[Material provided]:
------------------------------

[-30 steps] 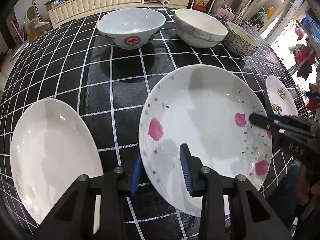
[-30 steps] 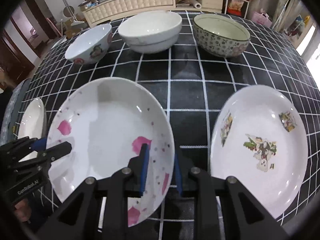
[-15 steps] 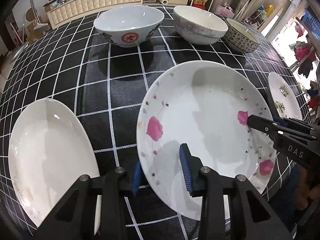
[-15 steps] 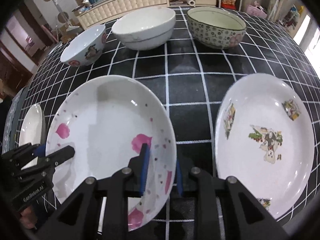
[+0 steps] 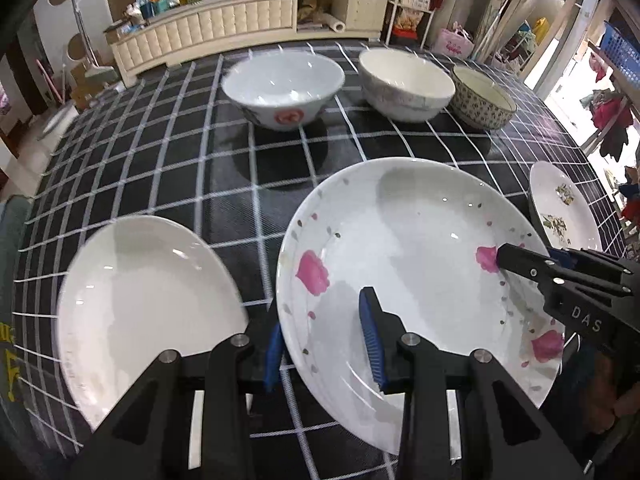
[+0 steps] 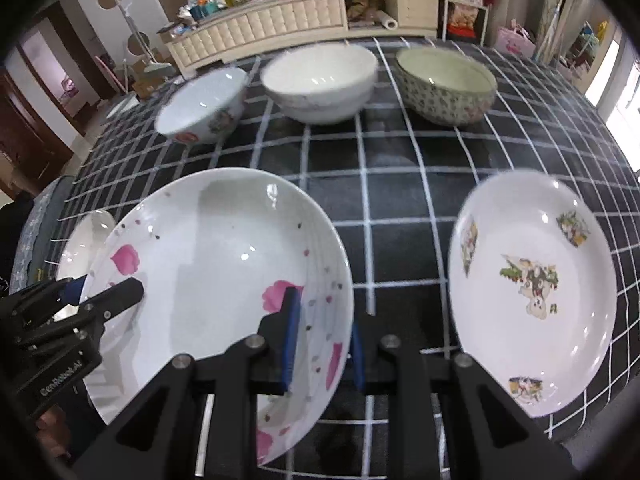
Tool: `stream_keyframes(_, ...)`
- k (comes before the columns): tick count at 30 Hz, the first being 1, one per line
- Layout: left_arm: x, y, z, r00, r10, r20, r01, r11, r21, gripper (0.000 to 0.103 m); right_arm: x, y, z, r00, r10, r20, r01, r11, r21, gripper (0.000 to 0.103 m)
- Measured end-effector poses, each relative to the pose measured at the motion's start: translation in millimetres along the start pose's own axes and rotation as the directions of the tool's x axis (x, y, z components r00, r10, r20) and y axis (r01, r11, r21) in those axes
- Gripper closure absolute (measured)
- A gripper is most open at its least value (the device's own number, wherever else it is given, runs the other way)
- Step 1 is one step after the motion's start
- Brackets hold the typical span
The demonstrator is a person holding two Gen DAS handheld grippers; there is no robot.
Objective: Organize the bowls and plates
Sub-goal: 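Carry the pink-spotted plate over the plain white plate and lower it on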
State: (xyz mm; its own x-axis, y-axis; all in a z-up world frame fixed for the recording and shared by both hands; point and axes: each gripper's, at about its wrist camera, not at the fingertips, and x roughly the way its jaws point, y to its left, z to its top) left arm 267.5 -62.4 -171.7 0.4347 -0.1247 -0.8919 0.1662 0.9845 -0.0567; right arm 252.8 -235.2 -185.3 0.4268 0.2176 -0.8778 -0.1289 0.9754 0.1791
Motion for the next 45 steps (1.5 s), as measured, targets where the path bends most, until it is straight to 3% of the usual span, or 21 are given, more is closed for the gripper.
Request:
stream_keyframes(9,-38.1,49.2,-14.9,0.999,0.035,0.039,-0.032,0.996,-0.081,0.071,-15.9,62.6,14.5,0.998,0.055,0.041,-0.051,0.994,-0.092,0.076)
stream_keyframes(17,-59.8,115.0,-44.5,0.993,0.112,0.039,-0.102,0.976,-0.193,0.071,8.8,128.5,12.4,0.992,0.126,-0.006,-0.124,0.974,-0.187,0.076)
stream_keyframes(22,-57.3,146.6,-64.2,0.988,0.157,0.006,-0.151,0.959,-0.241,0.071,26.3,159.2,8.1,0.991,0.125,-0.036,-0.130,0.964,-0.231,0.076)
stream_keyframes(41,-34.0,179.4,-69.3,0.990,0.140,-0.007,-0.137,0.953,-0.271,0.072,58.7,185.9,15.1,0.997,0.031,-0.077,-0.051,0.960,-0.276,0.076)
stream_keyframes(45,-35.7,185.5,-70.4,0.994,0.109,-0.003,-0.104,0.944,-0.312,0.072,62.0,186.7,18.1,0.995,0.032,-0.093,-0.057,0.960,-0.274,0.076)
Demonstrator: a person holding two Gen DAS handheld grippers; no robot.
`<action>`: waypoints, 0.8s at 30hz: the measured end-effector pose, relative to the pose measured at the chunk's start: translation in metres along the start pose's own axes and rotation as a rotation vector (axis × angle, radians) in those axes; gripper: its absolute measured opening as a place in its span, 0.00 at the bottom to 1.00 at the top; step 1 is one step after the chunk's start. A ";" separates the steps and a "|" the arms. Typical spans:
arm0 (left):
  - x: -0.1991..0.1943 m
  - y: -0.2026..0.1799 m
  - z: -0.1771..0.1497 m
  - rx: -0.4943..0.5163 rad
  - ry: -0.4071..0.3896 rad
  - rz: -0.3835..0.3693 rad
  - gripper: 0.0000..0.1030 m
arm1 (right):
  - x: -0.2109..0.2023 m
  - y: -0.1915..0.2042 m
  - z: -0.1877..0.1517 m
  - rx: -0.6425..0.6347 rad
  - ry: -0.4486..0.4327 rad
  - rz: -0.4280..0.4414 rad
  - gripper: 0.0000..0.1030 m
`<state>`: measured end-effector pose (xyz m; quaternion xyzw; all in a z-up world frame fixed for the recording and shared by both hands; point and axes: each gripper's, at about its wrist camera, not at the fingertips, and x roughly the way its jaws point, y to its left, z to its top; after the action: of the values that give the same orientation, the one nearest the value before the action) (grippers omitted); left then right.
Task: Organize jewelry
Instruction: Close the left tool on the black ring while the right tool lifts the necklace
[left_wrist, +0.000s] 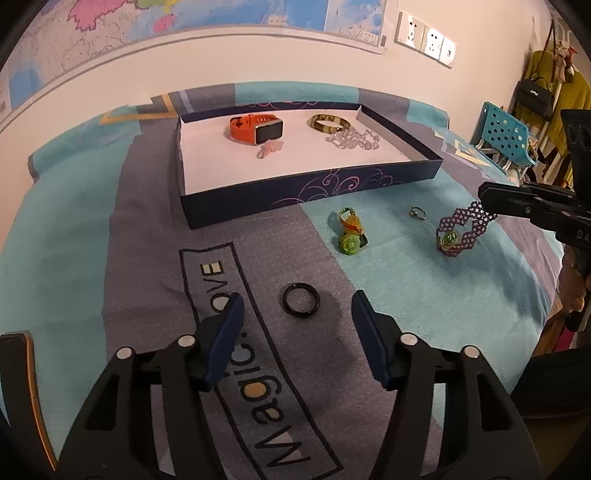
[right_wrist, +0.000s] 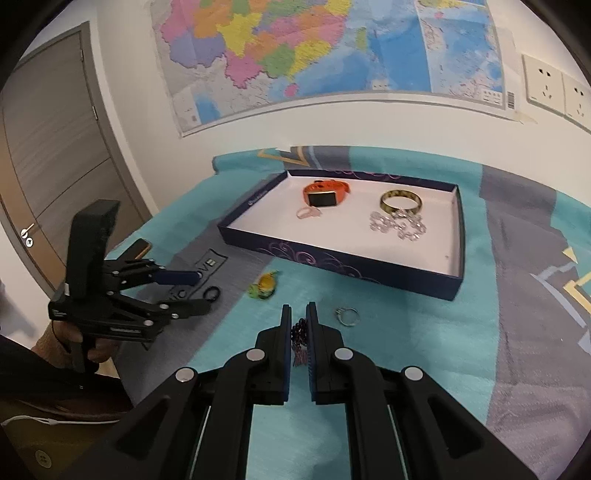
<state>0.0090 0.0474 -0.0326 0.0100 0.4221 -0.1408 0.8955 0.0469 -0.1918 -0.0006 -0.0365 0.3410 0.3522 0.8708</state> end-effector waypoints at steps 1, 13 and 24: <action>0.001 -0.001 0.000 0.003 0.002 0.003 0.54 | 0.000 0.000 0.001 0.002 -0.002 0.004 0.06; 0.008 -0.011 0.004 0.046 0.020 0.045 0.36 | -0.003 -0.001 0.012 0.026 -0.039 0.032 0.06; 0.007 -0.013 0.002 0.065 0.019 0.059 0.30 | -0.002 -0.005 0.013 0.035 -0.037 0.032 0.06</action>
<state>0.0116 0.0329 -0.0349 0.0529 0.4254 -0.1278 0.8944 0.0565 -0.1922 0.0101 -0.0096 0.3316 0.3607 0.8717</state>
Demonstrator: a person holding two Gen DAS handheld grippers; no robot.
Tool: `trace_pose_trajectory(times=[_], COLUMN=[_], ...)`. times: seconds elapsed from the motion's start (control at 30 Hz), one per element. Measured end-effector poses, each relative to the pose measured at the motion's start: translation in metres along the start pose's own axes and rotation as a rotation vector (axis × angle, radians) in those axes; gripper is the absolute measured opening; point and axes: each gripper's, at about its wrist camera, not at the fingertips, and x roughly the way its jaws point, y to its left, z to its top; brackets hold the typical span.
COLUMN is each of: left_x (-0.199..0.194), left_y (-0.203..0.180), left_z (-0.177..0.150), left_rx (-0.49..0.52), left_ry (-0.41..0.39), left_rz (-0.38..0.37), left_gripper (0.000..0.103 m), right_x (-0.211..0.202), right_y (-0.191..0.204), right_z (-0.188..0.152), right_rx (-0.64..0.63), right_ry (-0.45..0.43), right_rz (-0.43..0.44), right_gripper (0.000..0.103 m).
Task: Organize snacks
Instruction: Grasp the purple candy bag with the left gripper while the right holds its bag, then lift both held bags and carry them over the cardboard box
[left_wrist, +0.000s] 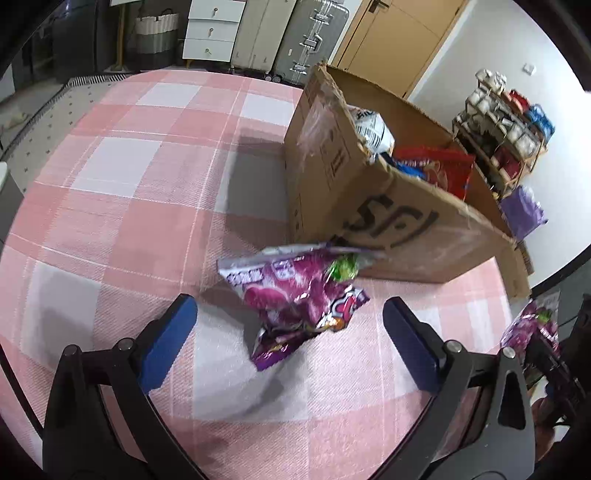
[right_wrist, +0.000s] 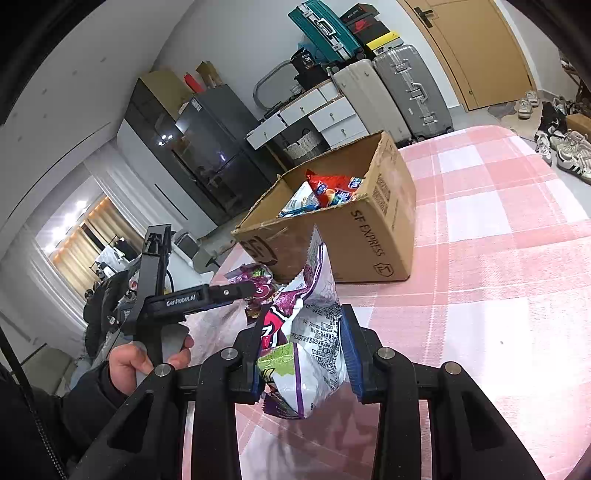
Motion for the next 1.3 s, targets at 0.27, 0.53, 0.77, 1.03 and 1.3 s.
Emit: trace_pose_trajectory(times=[0.27, 0.53, 0.77, 1.03, 1.3], left_x=[0.020, 0.011, -0.019, -0.054, -0.091], left_y=[0.010, 0.008, 0.010, -0.007, -0.032], left_z=[0.006, -0.004, -0.018, -0.031, -0.053], left_rx=[-0.068, 0.041, 0.049, 0.097, 0.179], left_ry=[0.041, 0.053, 0.023, -0.006, -0.037], left_rz=[-0.112, -0.177, -0.147, -0.134, -0.143], left_gripper=[0.065, 0.043, 0.044, 0.044, 0.044], right_x=[0.001, 0.002, 0.005, -0.002, -0.012], right_y=[0.000, 0.003, 0.015, 0.026, 0.032], right_z=[-0.003, -0.002, -0.002, 0.000, -0.002], right_rx=[-0.002, -0.001, -0.020, -0.048, -0.062], right_ry=[0.027, 0.040, 0.046, 0.025, -0.001], right_rz=[-0.030, -0.035, -0.027, -0.030, -0.052], right_gripper=[0.035, 0.035, 0.035, 0.035, 0.035])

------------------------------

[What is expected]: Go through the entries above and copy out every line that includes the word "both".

[Task response]:
State: (xyz mm; its own x-axis, y-axis; all in a z-up world frame fixed for the recording and shared by both hands; point and axes: each gripper's, at about its wrist camera, not at the fingertips, and x roughly the way its jaws point, y to its left, z to its top) left arm 267.5 -62.4 -171.7 0.4347 -0.1247 -0.8919 0.1662 0.9845 -0.0567; right arm 252.8 -235.2 -185.3 0.4268 0.2176 -0.8778 -0.1289 0.9754 0.1791
`<state>`: measured end-effector pose (xyz m; quaternion xyzw; all in a z-up world frame fixed for the recording and shared by both hands; point and axes: each gripper's, at about its wrist camera, not at the fingertips, and x roughly the way its jaws point, y to its left, z to its top; after the action: of the values that give the same orientation, the one nearest the value before the action) (grippers omitted); left then right.
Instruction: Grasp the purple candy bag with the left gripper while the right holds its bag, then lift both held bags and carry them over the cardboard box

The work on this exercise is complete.